Jerry Bruckheimer brings back The Lone Ranger
Last time someone in Hollywood said, "I like ____, but I think I'd like ______ more if Jerry Bruckheimer was in charge," we ended up with Pirates of the Caribbean. This time it looks like the random franchise Bruckheimer's revitalizing will be The Lone Ranger, and for his adaptation, Bruckheimer's bringing back the writing team behind Pirates and, to hazard a guess, a lot of explosions.
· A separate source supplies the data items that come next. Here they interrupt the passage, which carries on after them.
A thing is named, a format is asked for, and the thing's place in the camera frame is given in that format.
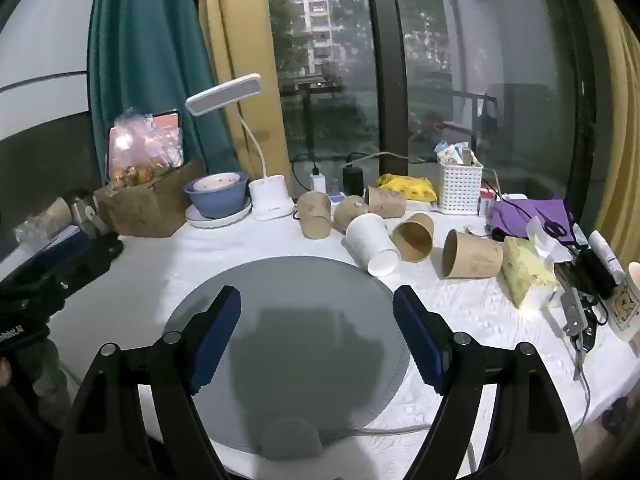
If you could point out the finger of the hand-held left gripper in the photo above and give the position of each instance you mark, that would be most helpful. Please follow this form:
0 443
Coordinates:
84 212
102 251

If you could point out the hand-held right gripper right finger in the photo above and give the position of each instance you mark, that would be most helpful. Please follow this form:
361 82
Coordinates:
419 340

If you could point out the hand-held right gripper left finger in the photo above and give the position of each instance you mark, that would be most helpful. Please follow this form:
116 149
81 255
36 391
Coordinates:
215 340

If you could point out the brown paper cup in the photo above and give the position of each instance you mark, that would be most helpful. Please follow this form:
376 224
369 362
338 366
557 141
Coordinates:
387 202
475 260
415 240
347 215
315 215

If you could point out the white paper cup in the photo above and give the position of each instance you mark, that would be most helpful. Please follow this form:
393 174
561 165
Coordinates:
367 237

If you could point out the plastic-wrapped paper cups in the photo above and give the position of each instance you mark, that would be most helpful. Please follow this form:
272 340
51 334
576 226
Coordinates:
52 215

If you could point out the cardboard box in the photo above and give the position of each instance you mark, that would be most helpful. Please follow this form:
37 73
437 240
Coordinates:
145 210

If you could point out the plastic bag of fruit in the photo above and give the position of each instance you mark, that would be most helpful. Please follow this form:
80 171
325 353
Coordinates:
140 145

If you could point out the grey round mat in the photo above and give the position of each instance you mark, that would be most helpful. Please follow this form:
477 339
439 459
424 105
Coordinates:
300 300

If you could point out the blue bowl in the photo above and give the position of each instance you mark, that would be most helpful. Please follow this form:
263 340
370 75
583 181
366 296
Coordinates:
215 205

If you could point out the white plate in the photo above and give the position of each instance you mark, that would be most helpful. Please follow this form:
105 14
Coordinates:
235 218

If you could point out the yellow tissue pack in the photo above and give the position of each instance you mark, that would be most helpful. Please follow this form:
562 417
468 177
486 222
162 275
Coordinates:
522 270

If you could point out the white desk lamp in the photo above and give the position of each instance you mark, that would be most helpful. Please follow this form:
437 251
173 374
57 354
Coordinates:
270 200

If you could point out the red white small box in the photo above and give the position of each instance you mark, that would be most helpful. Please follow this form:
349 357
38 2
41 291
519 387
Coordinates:
486 204

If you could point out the yellow snack packet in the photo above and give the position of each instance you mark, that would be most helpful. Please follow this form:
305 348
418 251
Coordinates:
410 187

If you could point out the white plastic basket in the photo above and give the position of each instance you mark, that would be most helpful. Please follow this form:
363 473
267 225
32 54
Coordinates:
460 190

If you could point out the grey key fob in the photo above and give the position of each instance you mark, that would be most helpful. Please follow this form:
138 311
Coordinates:
572 310

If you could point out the white power strip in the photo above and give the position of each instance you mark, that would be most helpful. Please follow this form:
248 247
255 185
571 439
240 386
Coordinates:
511 197

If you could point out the black charger plug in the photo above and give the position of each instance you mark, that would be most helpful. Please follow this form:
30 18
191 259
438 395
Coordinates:
353 180

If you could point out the white charger plug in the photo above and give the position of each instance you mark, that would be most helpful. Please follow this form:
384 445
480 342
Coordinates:
318 182

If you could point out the black pouch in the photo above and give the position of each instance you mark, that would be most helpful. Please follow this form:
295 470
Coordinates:
592 270

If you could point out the teal curtain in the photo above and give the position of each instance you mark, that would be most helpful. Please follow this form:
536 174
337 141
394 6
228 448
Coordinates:
145 35

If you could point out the small packets bundle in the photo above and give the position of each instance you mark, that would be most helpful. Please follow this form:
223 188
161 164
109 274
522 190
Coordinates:
452 154

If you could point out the white tube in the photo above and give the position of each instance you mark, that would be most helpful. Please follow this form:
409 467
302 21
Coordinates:
602 252

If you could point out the white bear mug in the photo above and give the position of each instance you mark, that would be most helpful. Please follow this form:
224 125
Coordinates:
625 305

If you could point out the yellow curtain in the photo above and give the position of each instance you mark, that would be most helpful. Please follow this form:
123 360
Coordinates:
235 20
625 135

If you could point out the black balcony table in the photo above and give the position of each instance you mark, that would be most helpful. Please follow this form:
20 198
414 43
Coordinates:
310 87

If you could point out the black window frame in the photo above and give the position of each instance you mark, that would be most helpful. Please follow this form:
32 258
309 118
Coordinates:
382 60
The Lone Ranger was originally a 1930s radio program about a masked, zoro-esque Texas Ranger and his sidekick, Tonto, righting wrongs in the good old west. It's probably most famous for bringing into the national lexicon "Hi-yo Silver, away!" Since its success on the radio waves, The Lone Ranger has been in practically every medium being produced, from novels and comics to a popular television show to a rather idiosyncratic NES Game. Both of the more recent film adaptations were flops, but they also didn't have anything to do with Jerry Bruckheimer, also known as the man who somehow made Kangaroo Jack a success.
Disney, the studio Bruckheimer is said to be shopping the film out to first, is yet to comment on the project, but a source at The Hollywood Insider seems pretty reliable. Plus, with the recent surge of Westerns, this project could very well be a smart move.